OR09: Repository workflows: ICE-TheOREM, semantic infra for theses

Open Repositories 2009, day 2, session 6b.

Summary: great concept, convincing demonstration. Excellent stuff.

Part if ICE project, a JISC funded experiment with ORE.
Importance of ORE: “ORE is a really important protocol – it has been missing for the web for most of its life so far.” (DH: Amen!)

Motivations for TheOREM: check ORE – is it applicable and useful? What are different ways of using? How do SWORD and ORE combine?
Pracitally: improving theses visibility, embargoes as enabler.

Interesting: in the whole repository system, the management of embargoes is separated from the repository by design. A special system serves resourcemaps for the unembargoed, IR polls these regularly. Interesting: this reflects the real-world political issues, and makes it easier to bring quite radical changes.
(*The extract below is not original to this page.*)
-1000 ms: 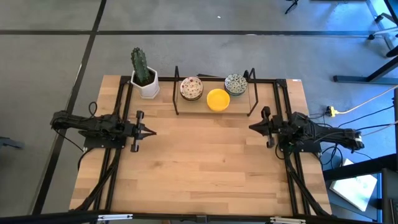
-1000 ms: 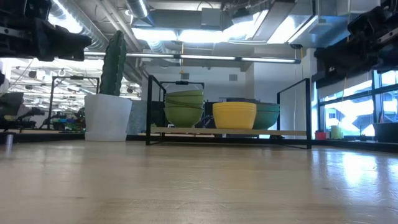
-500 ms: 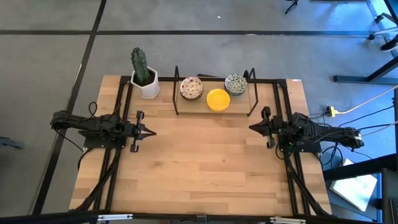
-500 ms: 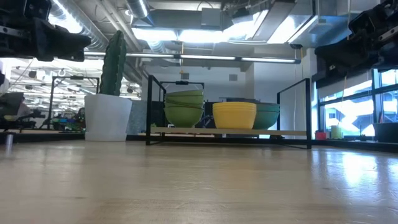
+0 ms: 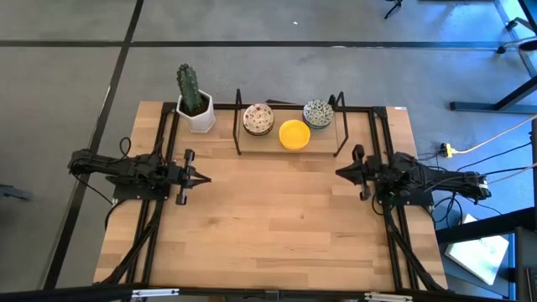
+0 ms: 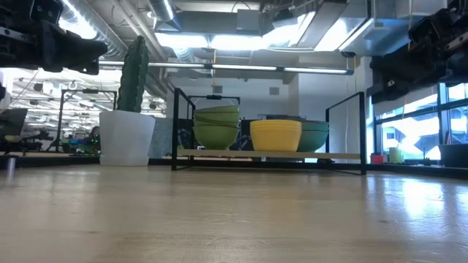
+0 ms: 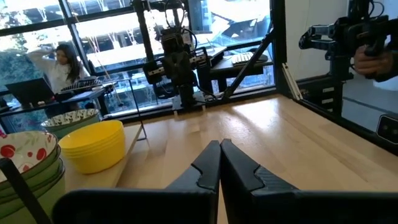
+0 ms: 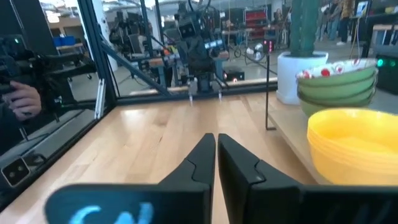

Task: Pick & Place Mini bowls
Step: Return to Home Position

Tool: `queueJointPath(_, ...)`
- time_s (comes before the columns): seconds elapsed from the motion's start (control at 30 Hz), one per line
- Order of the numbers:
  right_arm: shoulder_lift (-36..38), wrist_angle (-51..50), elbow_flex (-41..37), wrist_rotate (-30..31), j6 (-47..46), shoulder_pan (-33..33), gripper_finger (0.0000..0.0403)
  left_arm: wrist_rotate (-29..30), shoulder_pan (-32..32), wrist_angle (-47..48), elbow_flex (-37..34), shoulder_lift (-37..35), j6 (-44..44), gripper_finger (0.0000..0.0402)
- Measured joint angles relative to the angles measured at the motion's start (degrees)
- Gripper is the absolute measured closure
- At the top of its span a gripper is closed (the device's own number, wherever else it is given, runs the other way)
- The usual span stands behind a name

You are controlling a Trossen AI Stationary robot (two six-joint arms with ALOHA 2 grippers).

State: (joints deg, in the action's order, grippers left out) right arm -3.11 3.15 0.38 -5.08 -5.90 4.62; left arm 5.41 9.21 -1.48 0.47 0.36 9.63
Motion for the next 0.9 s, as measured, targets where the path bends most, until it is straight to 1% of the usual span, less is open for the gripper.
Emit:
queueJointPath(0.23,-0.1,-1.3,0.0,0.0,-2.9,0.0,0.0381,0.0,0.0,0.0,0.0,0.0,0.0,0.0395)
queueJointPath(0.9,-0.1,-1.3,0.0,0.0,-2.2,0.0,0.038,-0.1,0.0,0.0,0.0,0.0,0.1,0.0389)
Demonstrator (with the Fascinator) with one thesis, with reference to data object: molecule description in chemical markup language (actual data).
Simple authoring environment in openoffice Writer (Word is also supported), stylesheet + convention based approach. When uploaded, the doc is taken apart to atomistic xml objects in Fedora. The chemical element is a separate object with relation to the doc, versioning etc.

Embargo metadata is written as text in the doc (on title page; date noted using convention,KISS approach), and a style (p-meta-date-embargo) is applied. The thesis is again ingested - and voila, the part of the thesis with embargo is now hidden.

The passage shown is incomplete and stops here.